Subset of blending modes for 32 bit integer render

Having partial support for some of the blending functionality would make certain algorithms easier to implement. Logic operations work for 32-bit integers, however they don’t support useful things like adding, min, max.

So having support for the {add, subtract, min, max, reverse subtract} blend equations for the {one, zero, source (color/ alpha), destination(color/ alpha), constant (color/ alpha))} blend functions would make things orthogonal.

I bumped into this while wanting to count overdraw into an interger render target, but it didnt work :frowning:

I agree, that having 1-src, 1-dest, might be less meaningful.

For counting overdraw you can use the stencil buffer.
Anyway, I agree that your idea would be a nice feature to have.

I can, but I cannot access the stencil value in the shader by reading from a depth stencil texture, which will only give me depth, stencil is implicitely set to zero.

How about being able to specify an N in place of a 1 in those equations?

Nothing inherently FP about those equations that I can see.

Sigh I wonder why OpenGL doesn’t allow changing the texture format to some other one which has the same number of bits per pixel. It really is a sampler state and should be treated as that. The driver internally changes the format when it needs to copy e.g. a depth-stencil texture and it’s quite a common thing (it’s actually the only way how to “detile” a texture on ATI R500).

OK granted, you can do something like that in OpenGL using a PBO. Just copy your depth-stencil texture into a pixel buffer object and use it to load another texture having a format of your choice. If it doesn’t work, report a bug to your vendor, they should fix it considering that even open source drivers can handle that with ease.

I wonder why OpenGL doesn’t allow changing the texture format to some other one which has the same number of bits per pixel.

Because that would imply that the actual format of the texture is the one you asked for. Which is not guaranteed by the spec.

For example, an implementation is allowed to make a RGB8 format take up 32 bits of space per pixel.

Furthermore, even if you could, what data would you get back? The internal format doesn’t say how the 24-bits of a depth value are stored (in terms of endianess, for example). If you convert a DEPTH24_STENCIL8 texture into an RGBA8, what do you get for G? Which byte of the 24-bits of depth do you get? Will it work the same on all hardware?
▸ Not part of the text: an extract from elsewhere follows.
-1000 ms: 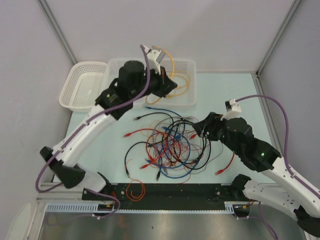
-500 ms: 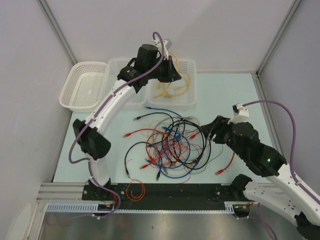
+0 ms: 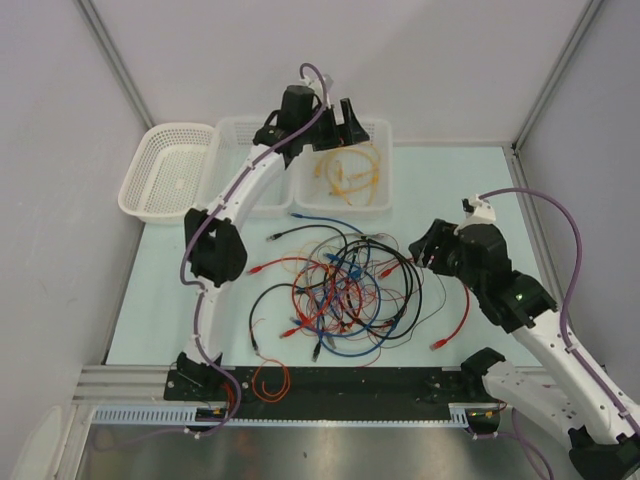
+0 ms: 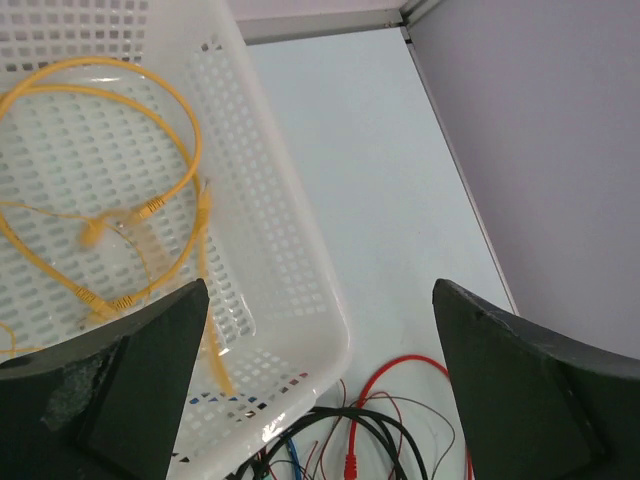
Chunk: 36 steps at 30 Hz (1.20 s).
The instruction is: Untangle the cables
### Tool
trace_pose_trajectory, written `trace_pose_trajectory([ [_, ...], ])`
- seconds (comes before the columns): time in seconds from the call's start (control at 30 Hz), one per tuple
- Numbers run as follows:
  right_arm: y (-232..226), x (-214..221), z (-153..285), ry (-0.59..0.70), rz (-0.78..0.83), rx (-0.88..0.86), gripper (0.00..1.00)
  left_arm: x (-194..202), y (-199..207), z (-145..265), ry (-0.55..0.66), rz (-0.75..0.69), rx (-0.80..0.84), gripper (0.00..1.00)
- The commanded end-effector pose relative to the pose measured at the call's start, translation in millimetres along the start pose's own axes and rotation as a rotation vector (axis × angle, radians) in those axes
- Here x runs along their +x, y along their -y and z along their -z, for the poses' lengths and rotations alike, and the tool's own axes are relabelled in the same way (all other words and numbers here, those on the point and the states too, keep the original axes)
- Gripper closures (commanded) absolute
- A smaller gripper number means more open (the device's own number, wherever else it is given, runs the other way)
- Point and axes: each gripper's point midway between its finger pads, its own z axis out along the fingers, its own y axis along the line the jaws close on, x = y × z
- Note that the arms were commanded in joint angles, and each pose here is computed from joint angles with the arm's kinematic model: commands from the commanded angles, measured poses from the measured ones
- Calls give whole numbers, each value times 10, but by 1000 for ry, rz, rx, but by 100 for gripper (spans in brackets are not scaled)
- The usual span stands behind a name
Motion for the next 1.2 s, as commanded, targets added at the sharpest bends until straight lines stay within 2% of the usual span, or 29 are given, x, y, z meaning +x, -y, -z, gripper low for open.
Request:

It’s far more reasonable to simply ask that, if they’re going to let people write to the stencil buffer in a shader, it now stands to reason that they be able to read from textures with stencil data.

it’s actually the only way how to “detile” a texture on ATI R500

What is “detiling”?

probably meant converting from tiled format to linear format, usually for cpu access; something that you need to do on readpixels for instance.

The spec can be extended to address that and endiannes shouldn’t be a problem as hardware I know supports bit swapping for both pixel reads and writes. The internal format shouldn’t matter since it’s internal.

Yes, this feature would be quite handy in conjunction with GL_AMD_shader_stencil_export.

Pierre is right. Usually you want the textures to be tiled for better cache utilization but they’re specified in a linear form in OpenGL. So basically since hardware supports both linear and tiled textures, a driver developer can use the “blit” operation (implemented using a textured quad and a pass-through vertex and pixel shader) to copy between linear and tiled textures. This blit is part of any texture transfer in OpenGL, i.e. TexImage, GetTexImage, ReadPixels and maybe even DrawPixels, and in my opinion this is the reason the textures must be copied into PBOs (which is effectively the blit) instead of obtaining the buffer backing the texture directly.

The spec can be extended to address that and endiannes shouldn’t be a problem as hardware I know supports bit swapping for both pixel reads and writes. The internal format shouldn’t matter since it’s internal.

My point is that it breaks the abstraction and limits what IHVs can actually do with their hardware.

The whole point of pretending that a DEPTH_STENCIL texture is an RGBA8 texture is to make accessing it faster. If performance didn’t matter, you would simply copy the texel data yourself. Therefore, you would only get a performance gain if the hardware were capable of using one internal format as another.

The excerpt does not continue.